Потому что что я совершаю ошибку. И последствия представляются мне страшными.
— Я не хотела… — иду я за Максом, который стремительно приближался к вокзалу во второй половине следующего дня. — Я просто не могла иначе… Максим, ну пожалуйста.
— Я знаю, — резко поворачивается он ко мне и сначала смотрит зло, обиженно. Ведь знакомой отца, которую встретила возле кафе, я сказала, что нахожусь одна в Москве, я постеснялась Максима.
Но и правду я не могла сказать. Это просто крах всего. Всего, что подарила мне судьба.
— Я знаю, — повторяет Максим спокойнее. — Я же не дебил. Понимаю, что для принцессы я просто приятный эпизод.
— Это не правда. Ты не эпизод, — кричу, сама себе не веря. И он не верит. Неприятно усмехается и костяшками пальцев подбирает с щеки слезу.
— Забей. Погнали, а то опоздаем на электричку.
— Мы могли бы на такси… — предлагаю я уже в который раз, но он резко качает головой.
— Не возьму денег. Но если хочешь…
— Нет, нет, — тут же прерываю его, и сама переплетаю пальцы. Как же страшно. Еще несколько часов назад все было так прекрасно. А потом это кафе, в котором платил он. Потом эта Владлена Михайловна…
Все друг за другом, как снежный ком и от того насмешливого, ироничного молодого мужчины ни следа.
Передо мной прежний озлобленный детдомовец.
— Я поеду с тобой, — говорю, смотря в его глаза, умоляю не отвергать меня прямо сейчас. Дай еще пару часов побыть в твоей ауре света и силы, в нашей неожиданной любви.
Он кивает, подтягивает рюкзак и ведет меня к Вокзалу. Туда, где столько людей выбирают себе путь, сомневаются и боятся совершить ошибку.
И я боюсь. Боюсь, что мои чувства самая главная ошибка, которая может меня поставить не на тот путь.
Мы едем молча, смотрим в окно и держимся за руки. Я поворачиваю голову и натыкаюсь на его напряженный взгляд.

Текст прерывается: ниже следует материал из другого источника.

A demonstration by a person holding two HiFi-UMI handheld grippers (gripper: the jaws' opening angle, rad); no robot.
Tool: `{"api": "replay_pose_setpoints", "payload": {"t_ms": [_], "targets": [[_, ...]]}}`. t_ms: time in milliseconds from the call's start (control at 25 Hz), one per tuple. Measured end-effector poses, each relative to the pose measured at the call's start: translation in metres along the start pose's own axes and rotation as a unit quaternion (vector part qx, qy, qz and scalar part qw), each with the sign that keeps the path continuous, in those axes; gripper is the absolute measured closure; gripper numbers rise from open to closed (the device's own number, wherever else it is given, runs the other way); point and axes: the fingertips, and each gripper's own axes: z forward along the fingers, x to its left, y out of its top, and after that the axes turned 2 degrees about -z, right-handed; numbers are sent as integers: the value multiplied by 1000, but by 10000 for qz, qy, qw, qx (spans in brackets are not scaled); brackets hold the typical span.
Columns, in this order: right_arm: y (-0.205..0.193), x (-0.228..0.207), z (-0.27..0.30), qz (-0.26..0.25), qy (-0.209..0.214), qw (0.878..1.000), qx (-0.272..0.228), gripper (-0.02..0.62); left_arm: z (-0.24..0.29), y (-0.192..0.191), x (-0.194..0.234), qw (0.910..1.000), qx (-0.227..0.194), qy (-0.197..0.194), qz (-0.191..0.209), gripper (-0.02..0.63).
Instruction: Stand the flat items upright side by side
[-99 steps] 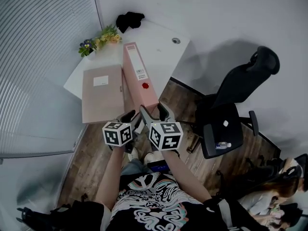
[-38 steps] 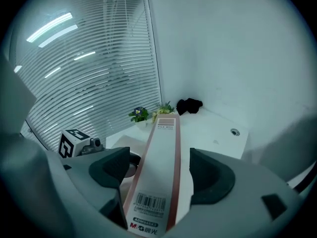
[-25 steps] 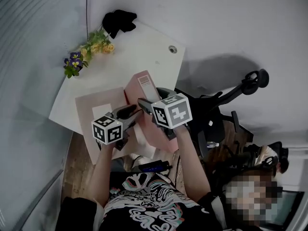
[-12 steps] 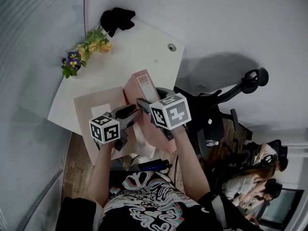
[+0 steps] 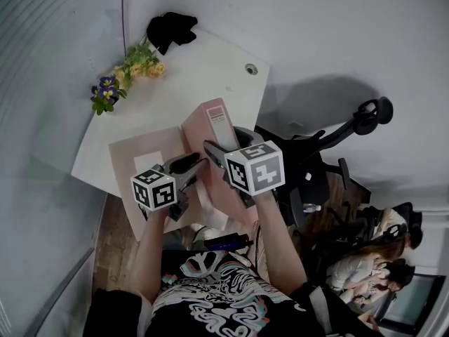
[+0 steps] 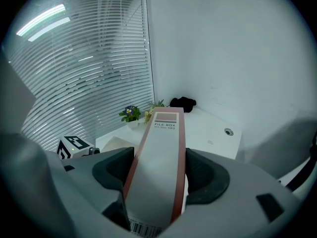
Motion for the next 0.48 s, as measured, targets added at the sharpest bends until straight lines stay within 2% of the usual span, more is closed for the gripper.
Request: {"api": "replay_pose_setpoints", "payload": {"t_ms": [480], "targets": [[17, -8, -27, 205, -467, 9953, -824, 275, 4, -4, -9, 10000, 13, -31, 57, 474]]}}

Максим гипнотизирует меня, рассматривает лицо, пальцами, как и вчера, поглаживает руку, колит кожу сотнями искр, волнует, будоражит. Сводит с ума.
Хочется спросить: А что дальше? Как нам встречаться? Как мне жить, если я тебя потеряю. Но стоит мне открыть рот, он коротко качает головой, не разрешая мне издать и звука.

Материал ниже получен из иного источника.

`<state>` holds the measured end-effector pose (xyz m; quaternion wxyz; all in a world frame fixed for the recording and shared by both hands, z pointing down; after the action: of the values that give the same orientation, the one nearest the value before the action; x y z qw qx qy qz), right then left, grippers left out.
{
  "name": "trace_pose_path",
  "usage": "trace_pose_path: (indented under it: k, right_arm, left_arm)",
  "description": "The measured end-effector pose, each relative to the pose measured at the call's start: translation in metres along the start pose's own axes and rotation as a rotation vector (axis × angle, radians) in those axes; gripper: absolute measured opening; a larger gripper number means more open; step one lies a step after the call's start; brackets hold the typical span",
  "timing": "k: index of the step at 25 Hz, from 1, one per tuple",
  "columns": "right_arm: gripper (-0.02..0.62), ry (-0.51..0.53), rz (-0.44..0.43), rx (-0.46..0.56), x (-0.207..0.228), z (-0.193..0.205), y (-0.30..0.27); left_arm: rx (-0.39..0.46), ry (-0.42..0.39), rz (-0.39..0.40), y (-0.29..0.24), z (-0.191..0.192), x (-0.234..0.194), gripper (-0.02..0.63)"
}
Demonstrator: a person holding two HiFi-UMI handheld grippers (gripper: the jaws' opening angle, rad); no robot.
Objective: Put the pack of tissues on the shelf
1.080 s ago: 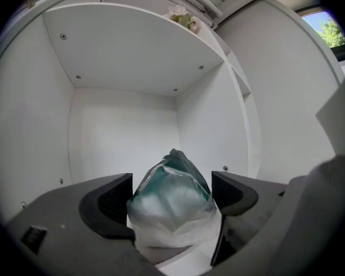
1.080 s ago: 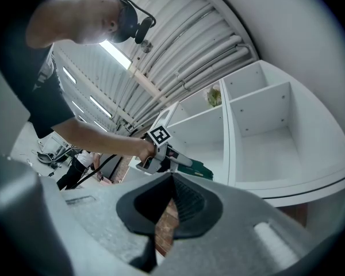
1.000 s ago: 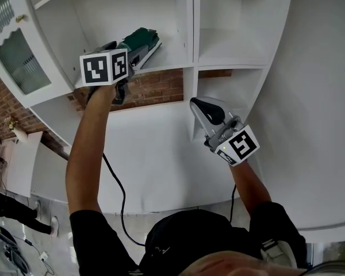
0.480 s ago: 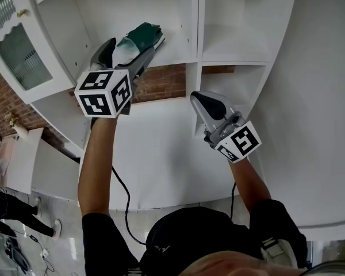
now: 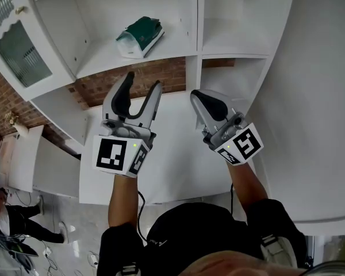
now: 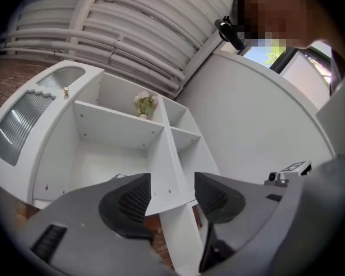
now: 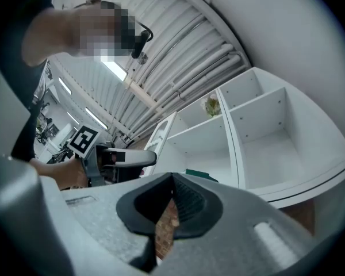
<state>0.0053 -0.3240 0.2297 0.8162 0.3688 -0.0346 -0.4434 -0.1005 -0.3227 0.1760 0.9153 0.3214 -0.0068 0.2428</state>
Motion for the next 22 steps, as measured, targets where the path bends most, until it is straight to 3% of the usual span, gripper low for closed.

Откуда между нами столько негласного понимания, откуда столько ментального контакта. Он как будто в моей голове. Устроился у камина в широком кресле, а меня заставил усесться у себя в ногах. И смотрит сверху вниз, зная, о чем я думаю. О чем мечтаю. Чего боюсь.

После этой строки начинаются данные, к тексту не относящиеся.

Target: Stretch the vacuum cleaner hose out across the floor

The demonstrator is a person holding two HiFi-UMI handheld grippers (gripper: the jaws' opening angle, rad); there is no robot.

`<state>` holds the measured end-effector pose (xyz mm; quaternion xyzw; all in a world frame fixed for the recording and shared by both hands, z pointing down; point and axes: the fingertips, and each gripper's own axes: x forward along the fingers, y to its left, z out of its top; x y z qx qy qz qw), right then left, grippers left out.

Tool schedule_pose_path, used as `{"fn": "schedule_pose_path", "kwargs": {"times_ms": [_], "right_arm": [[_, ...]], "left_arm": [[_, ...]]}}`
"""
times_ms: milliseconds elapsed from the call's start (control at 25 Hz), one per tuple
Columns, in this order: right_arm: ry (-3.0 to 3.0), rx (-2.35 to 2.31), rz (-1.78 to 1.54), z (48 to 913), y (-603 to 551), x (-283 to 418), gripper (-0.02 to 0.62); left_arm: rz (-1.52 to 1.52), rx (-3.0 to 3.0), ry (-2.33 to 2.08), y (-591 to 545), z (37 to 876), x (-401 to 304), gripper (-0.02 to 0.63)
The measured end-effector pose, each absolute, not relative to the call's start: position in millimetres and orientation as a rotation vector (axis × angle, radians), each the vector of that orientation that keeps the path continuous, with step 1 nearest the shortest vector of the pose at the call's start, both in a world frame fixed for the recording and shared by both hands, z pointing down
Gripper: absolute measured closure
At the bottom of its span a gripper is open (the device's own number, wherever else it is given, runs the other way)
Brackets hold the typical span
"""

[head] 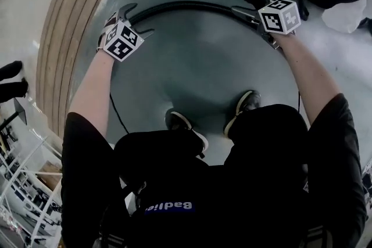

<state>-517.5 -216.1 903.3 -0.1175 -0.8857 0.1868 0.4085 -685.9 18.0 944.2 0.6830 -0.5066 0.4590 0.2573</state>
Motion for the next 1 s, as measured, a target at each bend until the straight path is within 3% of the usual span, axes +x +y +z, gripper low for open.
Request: {"fn": "schedule_pose_path", "kwargs": {"times_ms": [160,520,720,1000], "right_arm": [[-2.271,-0.342,0.55,869,-188,-548,0.311],[-2.323,-0.29,0.721,704,-137,-547,0.311],[-2.378,-0.137,0.849,579,-130,-483,0.311],[-2.399,-0.009,0.968,402,-102,-337,0.341]], "left_arm": [[0.968,1.909,-1.527,10,870,-672,0.137],[0.686,1.909,-1.604,12,682,-653,0.146],[0.456,1.895,-1.66,-1,547,-605,0.162],[0.376,1.974,-1.632,23,349,-503,0.277]]}}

Я боюсь стать снова нищей, побираться как мать, отдаваться за бутылку вина и бычок сигареты. Я боюсь забеременеть и не суметь дать своему ребенку кусок хлеба, возненавидеть жизнь. При этом я мечтаю вот так вот ехать. Ехать. Ехать. Не останавливаться. Не возвращаться в холодный дом. К пьянице матери. К странному отцу. К парню с его сальными шутками.